“S. FIEL REVISITADO”
Domingo de Maio a rebentar de sol e quietude. Um chamamento a que nunca resisto dar guarida põe-me, de novo, a revisitar o polo apaziguador de mágoas e nostalgias.
A destoar de tanta Natureza prenhe de cio, ao meu redor, só a materialidade fria do carro em que escrevo. Descanso demoradamente o olhar como a abelha se fixa, inerte, sedenta do néctar. O pensamento, esse dilui-se por entre flashes de um passado pulverizado. Tarde, ou cedo, tudo o que fomos e somos se esvai na hora marcada. Apenas fica o que deixámos, se é que deixámos. E tudo o que de físico e material compôs o cenário de uma vida breve, mais breve que o eclipse total dos sonhos aureolados, permanecerá estático e imperturbável a atestar a efemeridade da existência humana - as casas de granito sólido e intemporal onde gerações incontáveis nasceram, fizeram filhos e se finaram; os plátanos imemoriais da altura do meu desassossego nos quais a foice sinistra das autarquias ainda não poisou; os caminhos poeirentos onde se cruzaram carroças e carros de varais, de rodas a chiar, movidos à força bruta de bois meigos e pachorrentos, carregados até ao cimo de lenha no inverno e uvas maduras e milho loiro, no verão; os muros seculares que outrora garantiram a integridade de um antiquíssimo colégio de Jesuítas, e hoje garantem, derrubados, a invasão e o saque do que resta de um património atirado ao abandono da incúria política de um Ministério da Justiça; a água que desce, pressurosa, as faldas da mãe-Gardunha para generosamente dessedentar nos fontenários gente distraída; a Senhora de Fátima que do alto de um pedestal granítico, conformada na indiferença de quem passa, envolve as populações num olhar transcendental onde a mágoa e a tristeza se confundem com a serenidade e o perdão - tudo, tudo - é a exaltação de uma Natureza resiliente perpetuamente obstinada no afã único de criar para dar. E de mão aberta. E a troco de nada!
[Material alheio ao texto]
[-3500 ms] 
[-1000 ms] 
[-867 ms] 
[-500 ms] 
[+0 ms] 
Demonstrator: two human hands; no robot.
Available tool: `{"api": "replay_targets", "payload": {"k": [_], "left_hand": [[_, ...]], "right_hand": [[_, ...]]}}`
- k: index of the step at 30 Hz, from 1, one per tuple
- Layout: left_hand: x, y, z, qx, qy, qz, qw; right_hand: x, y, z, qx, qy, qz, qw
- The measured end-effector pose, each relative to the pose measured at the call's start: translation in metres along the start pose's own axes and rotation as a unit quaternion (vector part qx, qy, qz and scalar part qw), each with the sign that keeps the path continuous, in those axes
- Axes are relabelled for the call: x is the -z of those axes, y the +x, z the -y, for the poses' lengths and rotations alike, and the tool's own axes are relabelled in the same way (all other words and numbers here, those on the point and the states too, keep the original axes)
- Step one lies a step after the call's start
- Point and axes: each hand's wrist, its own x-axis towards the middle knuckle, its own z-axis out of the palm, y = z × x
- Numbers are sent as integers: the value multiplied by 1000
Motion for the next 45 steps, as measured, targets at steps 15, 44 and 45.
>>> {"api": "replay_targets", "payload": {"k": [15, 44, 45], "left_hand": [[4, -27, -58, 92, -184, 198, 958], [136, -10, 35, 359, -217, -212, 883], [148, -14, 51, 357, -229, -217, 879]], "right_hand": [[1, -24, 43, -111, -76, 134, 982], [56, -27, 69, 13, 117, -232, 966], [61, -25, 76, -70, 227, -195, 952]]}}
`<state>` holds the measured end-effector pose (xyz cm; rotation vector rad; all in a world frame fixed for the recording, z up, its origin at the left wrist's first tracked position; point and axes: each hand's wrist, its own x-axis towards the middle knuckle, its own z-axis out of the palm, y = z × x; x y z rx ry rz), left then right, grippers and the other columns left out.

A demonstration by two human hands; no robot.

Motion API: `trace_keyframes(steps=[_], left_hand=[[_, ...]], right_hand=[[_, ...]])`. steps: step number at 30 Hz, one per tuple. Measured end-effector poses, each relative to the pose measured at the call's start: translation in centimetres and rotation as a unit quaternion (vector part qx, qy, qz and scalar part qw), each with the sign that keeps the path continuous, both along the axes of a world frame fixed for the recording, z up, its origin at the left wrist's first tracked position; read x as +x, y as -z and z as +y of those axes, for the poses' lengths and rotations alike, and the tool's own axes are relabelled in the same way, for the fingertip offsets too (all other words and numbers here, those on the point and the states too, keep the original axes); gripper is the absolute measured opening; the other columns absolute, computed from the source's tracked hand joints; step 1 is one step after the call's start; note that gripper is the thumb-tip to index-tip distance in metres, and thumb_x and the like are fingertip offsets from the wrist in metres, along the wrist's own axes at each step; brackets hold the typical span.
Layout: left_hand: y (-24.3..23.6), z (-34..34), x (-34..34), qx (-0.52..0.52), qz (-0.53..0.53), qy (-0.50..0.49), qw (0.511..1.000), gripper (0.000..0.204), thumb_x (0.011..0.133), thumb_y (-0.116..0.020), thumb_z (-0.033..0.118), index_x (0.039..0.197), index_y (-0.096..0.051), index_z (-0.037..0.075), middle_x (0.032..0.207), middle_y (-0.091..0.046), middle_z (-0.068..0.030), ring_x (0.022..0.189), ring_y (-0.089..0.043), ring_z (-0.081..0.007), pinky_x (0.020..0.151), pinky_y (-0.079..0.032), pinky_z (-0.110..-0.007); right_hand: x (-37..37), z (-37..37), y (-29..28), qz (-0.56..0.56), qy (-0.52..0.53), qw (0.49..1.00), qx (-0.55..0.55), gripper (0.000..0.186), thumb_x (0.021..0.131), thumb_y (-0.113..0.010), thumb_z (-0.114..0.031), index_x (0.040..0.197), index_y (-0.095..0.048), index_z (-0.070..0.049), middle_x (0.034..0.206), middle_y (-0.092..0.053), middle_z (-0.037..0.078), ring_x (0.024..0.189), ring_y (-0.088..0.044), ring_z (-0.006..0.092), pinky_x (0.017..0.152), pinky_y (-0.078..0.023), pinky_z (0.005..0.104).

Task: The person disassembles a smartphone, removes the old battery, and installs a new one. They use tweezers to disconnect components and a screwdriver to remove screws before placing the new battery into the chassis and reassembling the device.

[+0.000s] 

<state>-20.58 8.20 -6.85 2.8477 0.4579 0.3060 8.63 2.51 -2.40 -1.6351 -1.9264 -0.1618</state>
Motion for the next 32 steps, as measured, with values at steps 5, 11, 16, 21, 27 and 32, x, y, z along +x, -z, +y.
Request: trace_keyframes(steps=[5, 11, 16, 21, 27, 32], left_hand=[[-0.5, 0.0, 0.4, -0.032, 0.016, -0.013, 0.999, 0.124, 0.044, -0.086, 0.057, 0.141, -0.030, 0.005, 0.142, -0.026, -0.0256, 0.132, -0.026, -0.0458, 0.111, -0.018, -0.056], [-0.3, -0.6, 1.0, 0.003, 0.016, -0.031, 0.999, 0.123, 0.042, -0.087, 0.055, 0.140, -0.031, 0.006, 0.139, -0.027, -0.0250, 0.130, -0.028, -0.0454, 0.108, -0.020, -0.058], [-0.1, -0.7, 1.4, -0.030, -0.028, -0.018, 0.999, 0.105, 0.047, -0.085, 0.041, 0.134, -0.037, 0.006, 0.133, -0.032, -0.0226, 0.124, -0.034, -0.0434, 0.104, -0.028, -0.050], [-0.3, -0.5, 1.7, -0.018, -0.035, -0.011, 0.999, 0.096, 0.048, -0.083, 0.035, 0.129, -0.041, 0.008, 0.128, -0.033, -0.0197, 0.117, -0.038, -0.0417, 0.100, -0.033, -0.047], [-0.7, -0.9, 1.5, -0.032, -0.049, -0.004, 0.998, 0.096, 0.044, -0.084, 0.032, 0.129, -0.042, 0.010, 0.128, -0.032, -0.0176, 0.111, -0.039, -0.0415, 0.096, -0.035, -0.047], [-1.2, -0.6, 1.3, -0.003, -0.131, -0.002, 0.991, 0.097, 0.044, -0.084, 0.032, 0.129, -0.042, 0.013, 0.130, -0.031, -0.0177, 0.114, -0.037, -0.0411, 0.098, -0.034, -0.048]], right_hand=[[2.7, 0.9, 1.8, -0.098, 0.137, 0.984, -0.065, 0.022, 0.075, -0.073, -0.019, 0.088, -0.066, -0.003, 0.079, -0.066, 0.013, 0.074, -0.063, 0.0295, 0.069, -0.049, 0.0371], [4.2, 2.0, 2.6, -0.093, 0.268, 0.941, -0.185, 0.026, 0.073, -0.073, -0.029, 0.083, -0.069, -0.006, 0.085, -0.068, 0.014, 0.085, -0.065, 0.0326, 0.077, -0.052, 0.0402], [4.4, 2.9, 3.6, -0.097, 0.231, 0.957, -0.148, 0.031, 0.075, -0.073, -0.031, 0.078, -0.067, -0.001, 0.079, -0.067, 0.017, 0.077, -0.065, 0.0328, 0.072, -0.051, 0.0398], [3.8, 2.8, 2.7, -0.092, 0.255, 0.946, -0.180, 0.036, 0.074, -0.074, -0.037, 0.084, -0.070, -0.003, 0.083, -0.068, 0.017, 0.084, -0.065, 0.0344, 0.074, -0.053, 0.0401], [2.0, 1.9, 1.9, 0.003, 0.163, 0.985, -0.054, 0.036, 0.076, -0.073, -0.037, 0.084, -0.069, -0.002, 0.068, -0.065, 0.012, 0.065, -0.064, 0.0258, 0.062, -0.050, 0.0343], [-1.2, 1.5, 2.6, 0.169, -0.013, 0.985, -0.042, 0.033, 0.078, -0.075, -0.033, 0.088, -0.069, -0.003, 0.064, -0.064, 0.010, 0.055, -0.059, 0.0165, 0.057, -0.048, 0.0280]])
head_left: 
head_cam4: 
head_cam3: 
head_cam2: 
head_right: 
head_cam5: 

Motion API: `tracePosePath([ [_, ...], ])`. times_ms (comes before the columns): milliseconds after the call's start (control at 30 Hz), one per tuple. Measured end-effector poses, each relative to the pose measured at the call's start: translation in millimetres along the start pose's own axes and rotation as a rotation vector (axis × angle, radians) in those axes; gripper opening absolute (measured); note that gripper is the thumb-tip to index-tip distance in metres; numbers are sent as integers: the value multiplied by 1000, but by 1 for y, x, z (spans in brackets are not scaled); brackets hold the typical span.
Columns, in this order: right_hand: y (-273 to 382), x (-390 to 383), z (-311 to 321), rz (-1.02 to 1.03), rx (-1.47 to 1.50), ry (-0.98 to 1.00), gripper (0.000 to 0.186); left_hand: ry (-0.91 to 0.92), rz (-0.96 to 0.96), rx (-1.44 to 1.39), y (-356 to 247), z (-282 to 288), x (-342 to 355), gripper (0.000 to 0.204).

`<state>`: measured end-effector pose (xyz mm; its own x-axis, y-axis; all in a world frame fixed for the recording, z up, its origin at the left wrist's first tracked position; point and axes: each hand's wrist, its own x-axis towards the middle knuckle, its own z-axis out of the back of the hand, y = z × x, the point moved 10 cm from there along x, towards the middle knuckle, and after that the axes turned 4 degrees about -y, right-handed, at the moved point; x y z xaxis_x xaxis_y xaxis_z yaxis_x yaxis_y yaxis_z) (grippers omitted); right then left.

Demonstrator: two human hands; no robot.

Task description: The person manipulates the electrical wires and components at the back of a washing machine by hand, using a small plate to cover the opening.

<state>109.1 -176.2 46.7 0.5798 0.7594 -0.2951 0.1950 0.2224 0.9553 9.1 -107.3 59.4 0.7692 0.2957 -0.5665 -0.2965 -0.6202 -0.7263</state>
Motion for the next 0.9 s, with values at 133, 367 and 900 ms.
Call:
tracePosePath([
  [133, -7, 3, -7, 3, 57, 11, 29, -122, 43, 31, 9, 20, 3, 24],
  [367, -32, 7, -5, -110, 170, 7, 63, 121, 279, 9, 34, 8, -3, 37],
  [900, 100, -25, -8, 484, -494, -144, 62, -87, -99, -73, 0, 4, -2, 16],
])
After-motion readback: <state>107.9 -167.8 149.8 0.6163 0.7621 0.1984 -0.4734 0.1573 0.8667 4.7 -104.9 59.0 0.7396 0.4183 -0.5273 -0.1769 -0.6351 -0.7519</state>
Ao olhar para trás, quisera ter sabido venerá-la, ontem, da mesma forma que hoje a idolatro. Mas como ser imperfeito que sou, apenas a idade madura me traz consciência daquilo a que não dei atenção e só por si me compensa o fardo de existir e resistir. E nada de metafísico há nisto. Nada de transcendências religiosas assenta nisto. Muito menos a inquietação da busca existencial. Apenas o sortilégio da contemplação (para quem disso for capaz) de tudo quanto envolve o ser humano e lhe dá gratuitamente sustento e vida. Tudo o mais fica por alcançar. Tudo o mais permanece no turbilhão frenético e inútil da pesquisa. Tudo o mais fica na ânsia frustrada da conquista. Porque ao Homem, refém de subalternidades que a Natureza impôs, será sempre vedado invadir a esfera enigmática que esconde o mistério da criação e do transformismo, esse tabernáculo ciosamente trancado, mesmo às teorias mais aprofundadas da exaurida exploração teológica. Dimensões do Impenetrável! Galáxias do Insondável! “... Eu não tenho filosofia: tenho sentidos... Se falo na Natureza não é porque saiba o que ela é, mas porque a amo, e amo-a por isso ...” (Alberto Caeiro).